◆ **TASK TO CARRY OUT**
Find the line with "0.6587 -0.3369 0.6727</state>" in the records below. Copy it and every line after it, up to and including the line with "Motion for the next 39".

(Records contained in a dataset)

•••••

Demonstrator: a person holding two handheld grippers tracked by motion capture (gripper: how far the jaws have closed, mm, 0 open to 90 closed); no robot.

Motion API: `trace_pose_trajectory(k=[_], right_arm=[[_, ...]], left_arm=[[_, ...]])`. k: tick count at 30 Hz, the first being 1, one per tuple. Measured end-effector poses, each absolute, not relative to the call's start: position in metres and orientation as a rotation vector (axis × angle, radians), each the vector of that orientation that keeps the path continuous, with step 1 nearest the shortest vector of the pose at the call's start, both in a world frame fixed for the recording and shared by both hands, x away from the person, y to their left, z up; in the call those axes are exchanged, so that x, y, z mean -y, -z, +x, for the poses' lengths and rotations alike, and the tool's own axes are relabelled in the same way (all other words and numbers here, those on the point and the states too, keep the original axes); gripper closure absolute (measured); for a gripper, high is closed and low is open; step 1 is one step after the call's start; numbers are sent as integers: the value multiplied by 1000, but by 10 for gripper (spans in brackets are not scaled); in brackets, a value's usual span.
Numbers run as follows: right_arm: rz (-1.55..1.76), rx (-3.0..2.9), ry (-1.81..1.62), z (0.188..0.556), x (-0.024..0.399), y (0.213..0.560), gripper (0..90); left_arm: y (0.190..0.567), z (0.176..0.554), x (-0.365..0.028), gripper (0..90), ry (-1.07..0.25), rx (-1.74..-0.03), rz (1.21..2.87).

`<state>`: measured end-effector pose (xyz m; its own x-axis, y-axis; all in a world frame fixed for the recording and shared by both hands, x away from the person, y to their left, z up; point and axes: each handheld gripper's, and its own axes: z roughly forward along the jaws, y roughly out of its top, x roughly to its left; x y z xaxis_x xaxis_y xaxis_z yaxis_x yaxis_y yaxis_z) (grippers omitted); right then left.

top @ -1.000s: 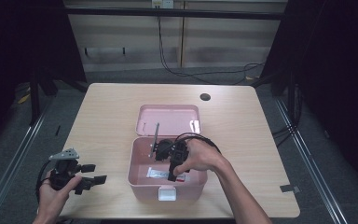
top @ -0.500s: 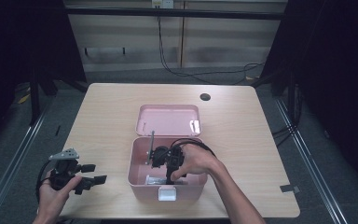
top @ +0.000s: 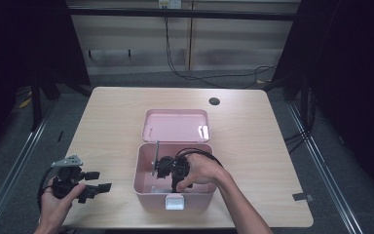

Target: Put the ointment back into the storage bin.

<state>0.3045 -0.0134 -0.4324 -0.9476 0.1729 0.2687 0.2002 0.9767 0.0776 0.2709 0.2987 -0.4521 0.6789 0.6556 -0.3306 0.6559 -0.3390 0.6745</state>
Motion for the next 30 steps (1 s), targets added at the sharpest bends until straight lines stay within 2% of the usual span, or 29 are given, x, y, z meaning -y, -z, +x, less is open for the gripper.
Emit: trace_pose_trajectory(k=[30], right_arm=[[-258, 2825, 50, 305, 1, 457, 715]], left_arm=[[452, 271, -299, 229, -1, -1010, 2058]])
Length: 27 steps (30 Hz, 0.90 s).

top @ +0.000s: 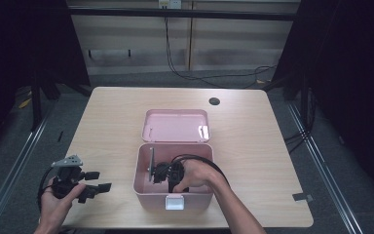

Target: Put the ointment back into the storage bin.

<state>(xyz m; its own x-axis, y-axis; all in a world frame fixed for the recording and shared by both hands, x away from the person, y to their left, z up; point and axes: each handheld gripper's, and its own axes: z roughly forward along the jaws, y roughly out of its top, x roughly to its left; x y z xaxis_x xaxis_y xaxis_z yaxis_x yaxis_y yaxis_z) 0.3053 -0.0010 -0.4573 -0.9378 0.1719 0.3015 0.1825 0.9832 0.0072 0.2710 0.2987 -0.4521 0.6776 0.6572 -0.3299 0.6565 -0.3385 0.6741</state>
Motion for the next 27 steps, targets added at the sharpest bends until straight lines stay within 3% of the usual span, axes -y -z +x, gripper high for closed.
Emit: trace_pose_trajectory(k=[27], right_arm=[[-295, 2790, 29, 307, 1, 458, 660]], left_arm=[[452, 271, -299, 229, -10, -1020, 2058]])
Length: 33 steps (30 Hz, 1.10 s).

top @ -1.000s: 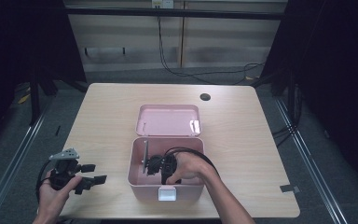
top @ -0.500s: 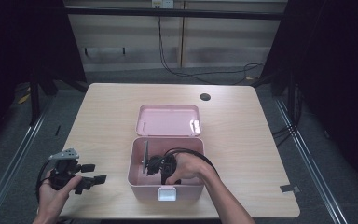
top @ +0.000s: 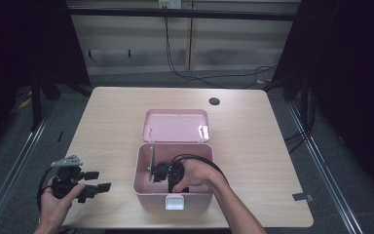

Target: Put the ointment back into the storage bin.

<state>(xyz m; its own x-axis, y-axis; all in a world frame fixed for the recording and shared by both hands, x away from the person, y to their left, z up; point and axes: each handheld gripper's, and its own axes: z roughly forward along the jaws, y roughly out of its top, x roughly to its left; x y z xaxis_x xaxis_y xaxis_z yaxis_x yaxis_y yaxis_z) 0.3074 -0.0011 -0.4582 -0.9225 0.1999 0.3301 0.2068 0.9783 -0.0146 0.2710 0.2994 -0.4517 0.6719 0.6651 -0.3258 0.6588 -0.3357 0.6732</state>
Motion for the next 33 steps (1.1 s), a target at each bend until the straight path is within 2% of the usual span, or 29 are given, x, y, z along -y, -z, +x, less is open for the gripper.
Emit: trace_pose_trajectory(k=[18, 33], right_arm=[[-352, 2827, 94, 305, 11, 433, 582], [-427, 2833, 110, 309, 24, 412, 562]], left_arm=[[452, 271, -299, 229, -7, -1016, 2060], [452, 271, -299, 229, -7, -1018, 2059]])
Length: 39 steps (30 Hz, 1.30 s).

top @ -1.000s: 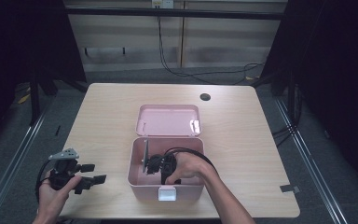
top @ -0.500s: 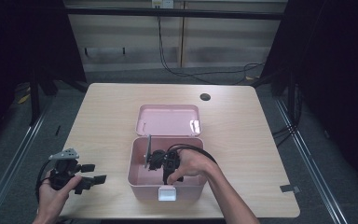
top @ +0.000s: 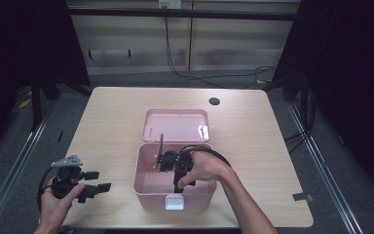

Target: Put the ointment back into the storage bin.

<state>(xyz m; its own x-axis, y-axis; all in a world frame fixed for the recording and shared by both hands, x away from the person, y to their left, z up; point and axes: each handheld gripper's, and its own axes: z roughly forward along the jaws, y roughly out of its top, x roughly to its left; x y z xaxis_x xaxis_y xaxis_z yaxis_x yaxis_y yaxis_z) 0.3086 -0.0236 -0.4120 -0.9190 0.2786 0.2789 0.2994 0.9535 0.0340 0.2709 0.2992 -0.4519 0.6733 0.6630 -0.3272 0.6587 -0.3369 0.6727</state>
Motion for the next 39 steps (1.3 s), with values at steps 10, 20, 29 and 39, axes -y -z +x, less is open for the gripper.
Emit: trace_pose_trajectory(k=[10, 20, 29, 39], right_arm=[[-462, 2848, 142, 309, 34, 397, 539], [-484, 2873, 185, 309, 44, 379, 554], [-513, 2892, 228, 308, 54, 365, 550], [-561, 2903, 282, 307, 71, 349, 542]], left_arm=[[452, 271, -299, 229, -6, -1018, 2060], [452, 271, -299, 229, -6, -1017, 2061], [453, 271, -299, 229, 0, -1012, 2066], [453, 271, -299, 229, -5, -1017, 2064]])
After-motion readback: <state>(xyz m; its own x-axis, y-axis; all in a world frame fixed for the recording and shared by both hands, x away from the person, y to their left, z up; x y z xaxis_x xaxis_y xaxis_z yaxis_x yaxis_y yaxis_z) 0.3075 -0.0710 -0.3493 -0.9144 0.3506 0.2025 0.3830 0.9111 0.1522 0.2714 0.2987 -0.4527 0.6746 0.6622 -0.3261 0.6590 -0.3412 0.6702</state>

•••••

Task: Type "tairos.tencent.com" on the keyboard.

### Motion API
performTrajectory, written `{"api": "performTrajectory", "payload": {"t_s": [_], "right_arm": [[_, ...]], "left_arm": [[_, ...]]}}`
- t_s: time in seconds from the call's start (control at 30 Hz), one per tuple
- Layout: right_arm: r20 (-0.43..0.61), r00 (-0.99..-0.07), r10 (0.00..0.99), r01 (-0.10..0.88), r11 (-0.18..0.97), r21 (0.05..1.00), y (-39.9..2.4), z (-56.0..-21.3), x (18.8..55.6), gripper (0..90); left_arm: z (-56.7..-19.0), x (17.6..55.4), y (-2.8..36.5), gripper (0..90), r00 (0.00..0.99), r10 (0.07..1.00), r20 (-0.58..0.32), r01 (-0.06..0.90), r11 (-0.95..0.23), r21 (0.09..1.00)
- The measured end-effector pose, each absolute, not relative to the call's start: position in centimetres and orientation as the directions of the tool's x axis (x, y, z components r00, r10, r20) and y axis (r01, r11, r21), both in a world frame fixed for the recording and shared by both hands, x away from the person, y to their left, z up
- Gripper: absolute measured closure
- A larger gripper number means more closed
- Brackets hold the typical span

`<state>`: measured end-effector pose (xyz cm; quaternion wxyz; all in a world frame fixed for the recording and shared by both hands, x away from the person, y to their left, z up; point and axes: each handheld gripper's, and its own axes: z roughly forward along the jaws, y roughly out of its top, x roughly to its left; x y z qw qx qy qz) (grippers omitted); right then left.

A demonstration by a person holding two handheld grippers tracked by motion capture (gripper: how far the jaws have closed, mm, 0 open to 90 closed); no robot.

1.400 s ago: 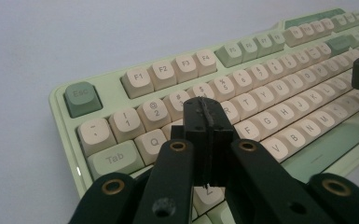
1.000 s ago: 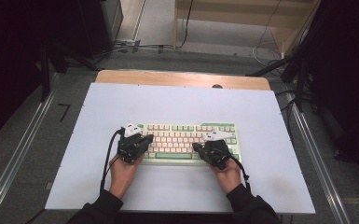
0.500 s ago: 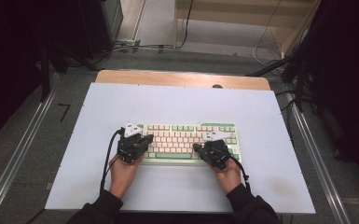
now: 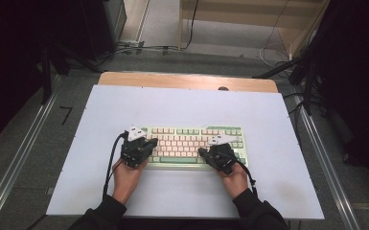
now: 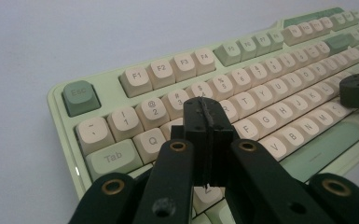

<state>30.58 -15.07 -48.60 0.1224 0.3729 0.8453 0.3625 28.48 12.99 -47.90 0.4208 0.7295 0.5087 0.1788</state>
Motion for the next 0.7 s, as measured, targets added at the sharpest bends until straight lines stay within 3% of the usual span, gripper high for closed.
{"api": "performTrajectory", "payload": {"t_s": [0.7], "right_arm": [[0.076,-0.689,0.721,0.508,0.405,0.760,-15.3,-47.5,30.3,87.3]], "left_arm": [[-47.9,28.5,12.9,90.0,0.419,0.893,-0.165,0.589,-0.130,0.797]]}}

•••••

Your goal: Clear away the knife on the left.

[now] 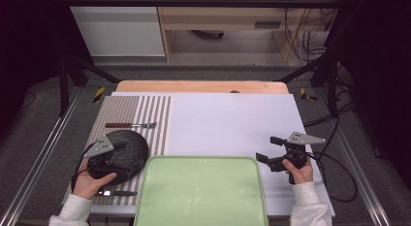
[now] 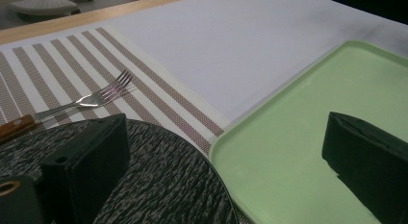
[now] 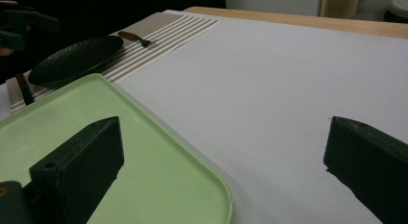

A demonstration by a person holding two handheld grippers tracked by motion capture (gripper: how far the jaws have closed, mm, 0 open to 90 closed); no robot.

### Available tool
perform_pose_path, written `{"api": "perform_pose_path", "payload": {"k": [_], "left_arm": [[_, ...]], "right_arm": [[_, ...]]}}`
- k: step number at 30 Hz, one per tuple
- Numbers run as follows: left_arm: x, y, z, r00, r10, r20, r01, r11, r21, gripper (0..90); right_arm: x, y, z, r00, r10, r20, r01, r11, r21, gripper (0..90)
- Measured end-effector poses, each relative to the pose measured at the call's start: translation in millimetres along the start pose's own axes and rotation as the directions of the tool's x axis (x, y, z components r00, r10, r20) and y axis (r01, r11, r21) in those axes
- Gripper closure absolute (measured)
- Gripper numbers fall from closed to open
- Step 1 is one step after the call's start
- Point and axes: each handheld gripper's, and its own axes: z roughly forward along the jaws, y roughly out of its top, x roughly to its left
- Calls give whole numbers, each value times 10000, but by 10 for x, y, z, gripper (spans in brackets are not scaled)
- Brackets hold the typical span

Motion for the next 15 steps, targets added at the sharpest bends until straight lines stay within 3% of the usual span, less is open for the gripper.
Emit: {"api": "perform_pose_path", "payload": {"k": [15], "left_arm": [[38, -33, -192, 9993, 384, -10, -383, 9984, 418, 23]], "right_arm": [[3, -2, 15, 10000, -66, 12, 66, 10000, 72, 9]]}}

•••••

◆ **FINISHED EXERCISE**
<state>(xyz m; its own x-axis, y-axis; all in a world frame fixed for the recording and shared by both hands, x away from the person, y to their left, z up; point and axes: each handheld gripper's, and its own axes: z roughly forward along the jaws, y roughly out of its top, x roughly to its left; x y z xaxis_x xaxis_y xaxis_z yaxis_x yaxis_y yaxis_z) 0.3086 -0.0236 -0.4120 -0.9190 0.2786 0.2789 0.2994 0.9535 0.0340 0.2709 0.2992 -0.4519 0.6733 0.6630 -0.3272 0.6587 -0.3369 0.6727</state>
Motion for the next 39 steps (1.3 s), with values at steps 10, 20, 29 and 39, axes -y -z +x, less is open for the gripper.

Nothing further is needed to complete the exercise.